I am after you thoughts on Walking Trails and the over use of these.
I am finding in some areas almost every pavement is marked as a walking trail. Whilst I can see the need for these in some places, my thought is that over use encourages walkers to use Waze for navigation which we know it was never designed for.
My thoughts on this subject is that, if anything non-driveable could be mistaken for a road in the aerial images then it should be mapped out by someone who knows what they’re doing to minimise the risk of it being mapped out by someone who doesn’t…
My view is delete them unless they’re relevant to stop people mistakenly adding a “road” that’s no longer drivable (e.g. the satellite image is out of date); a pedestrianised area etc.
Waze is about driving not about walking!
The UK Wiki says this: “Non-drivable - aren’t really worth adding, as Waze is an app aimed at commuters who drive, but if you really feel the need to add these, be careful and make sure that they DO NOT connect to drivable roads as Waze has been known to route people along walking trails and the like!”

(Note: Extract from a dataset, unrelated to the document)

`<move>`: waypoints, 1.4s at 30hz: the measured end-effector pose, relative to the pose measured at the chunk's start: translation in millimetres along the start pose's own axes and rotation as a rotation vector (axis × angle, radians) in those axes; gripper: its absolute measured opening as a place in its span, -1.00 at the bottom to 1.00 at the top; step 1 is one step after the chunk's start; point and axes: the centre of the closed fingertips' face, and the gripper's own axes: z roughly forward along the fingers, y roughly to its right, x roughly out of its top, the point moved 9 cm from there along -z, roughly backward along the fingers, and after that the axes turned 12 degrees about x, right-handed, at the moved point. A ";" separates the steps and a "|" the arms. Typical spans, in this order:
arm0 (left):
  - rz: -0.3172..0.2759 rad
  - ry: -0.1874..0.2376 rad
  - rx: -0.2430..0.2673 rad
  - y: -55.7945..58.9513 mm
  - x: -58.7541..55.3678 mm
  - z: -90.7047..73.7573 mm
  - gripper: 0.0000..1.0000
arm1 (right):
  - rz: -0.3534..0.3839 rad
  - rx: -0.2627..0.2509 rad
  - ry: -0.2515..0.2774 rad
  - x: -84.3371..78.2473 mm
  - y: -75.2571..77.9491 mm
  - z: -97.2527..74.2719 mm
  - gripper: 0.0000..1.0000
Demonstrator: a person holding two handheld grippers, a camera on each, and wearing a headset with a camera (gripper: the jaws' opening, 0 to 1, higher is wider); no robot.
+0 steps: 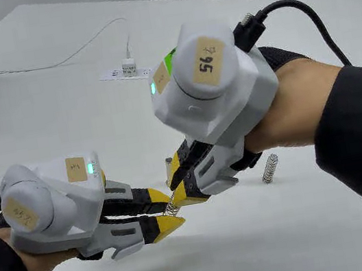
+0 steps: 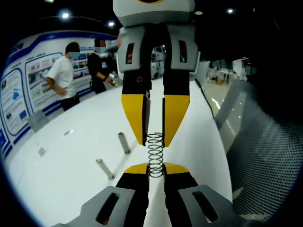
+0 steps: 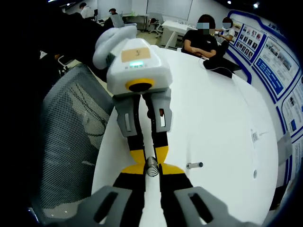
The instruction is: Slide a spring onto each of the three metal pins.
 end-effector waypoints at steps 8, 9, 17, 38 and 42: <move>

They can be a blessing and a curse, it’s open to interpretation. They can be handy, especially in a town centre, say you’re like me, and work in construction, I do a fair share of commercial fit-outs and in for example say Leicester city centre I want to find a paved road I know the shop is on but don’t know how to get there, I’ve permission to drive on it, but I need to find it, nav takes me to the closest road, and I can drive the last bit manual as I can see the road I’m after.
Flip side is having so much road information you scream on frustration seeing your target destination close by the “roads” in between to your target, and the nav takes you 6 ways to hell and back or you’re looking straight at a series of pavements and bollards where the route takes you.
You really need local people or people who are familiar with the area to mark the relevant ones.
I only tend to add them for real roads that appear in the OS data, but have been blocked off from traffic and pedestrianised. Obviously never connected to driveable segments.
If a named but disconnected walking trail is on the map, it exists in the Waze database as a location to navigate to, even if Waze cannot take you all the way there. I guess we have to trust Waze to implement a sensible routine to determine the navigation endpoint when the selected destination can’t be navigated to.
I suspect Waze are experimenting with this. A couple of months ago, there were several reports of the client navigating to the endpoint of a walking trail that was nearest the road network when the destination was somewhere on that trail. Just as it occurred to us that it would be an ideal solution to problematic locations like airports, that functionality stopped working. So they might be trying something.
Additionally, a walking trail put in for a genuine, but inaccessible road can have house numbers added, again improving the chance that drivers will be routed as close as possible to their destination.
My preference is to use some form of street for things which were built as streets, and keep "walking trail"s for things which were never intended to be drivable (which in practise means I personally don’t use walking trails at all).
What I am getting at is that I prefer to map a pedestrian precinct as a street and use restrictions to stop Waze routing along it. So a genuine full pedestrian precinct would be a “street”, with restrictions stopping all vehicles all the time in both directions - but it would probably be joined to other streets.
One advantage of this approach is that it easily covers semi-pedestrian precincts - those which are drivable by some people at some times. One near me is pedestrians-only during the day but drivable at night. Others are open to buses and taxis only.
This is a very good point. Lots of estates have a drivable roads with some of the houses accessed by footpaths. I can see that “walking trail” is a way of getting those house numbers in the right place.
Mapping runways and taxiways is pointless and could be pretty dangerous. If a routing engine issue or an editing mistake could direct people into the path of an aircraft it could be fatal. Presumably very low odds and probably requires a gate left open etc, but potentially huge consequences. Probably best not to map them!
Judging by many of the URs, some people don’t expect to look and act on what they see out of their windscreen. We have to be cautious.
The same argument could be put for railways too! (I’m sure Waze said they’d make railways visible in the client a long time ago, not even “soon”, but it’s not happened, which is why some countries cheat and use different road types that are visible.)
As long as the rule of not connecting non-driveable to driveable is observed, then there is benefit in mapping some real world reference points alongside the roads.
The Wiki might cover “pedestrian boardwalks” too. Like how are they different from “walking trails”, and when one should be used rather than the other, or maybe one of them should never be used in the UK?
Some walking trails may be useful but for those streets that are pedestrianised BUT which allow vehicular access then I would think that boardwalk would be better. Sounds more “shopping” associated, which is where most of this type of “street” crop up. They also need to be restricted for entry and exit to make the penalty for using them too high - so they only route there if your destination is actually there.
Surely "some walking trails - connected BUT with restrictions on entering and exiting them will make the penalty in waze so high that it will not navigate on them. Furthermore, from what limited number I have seen, they don’t really show up in the client (map editors scheme) or at least hardly visible.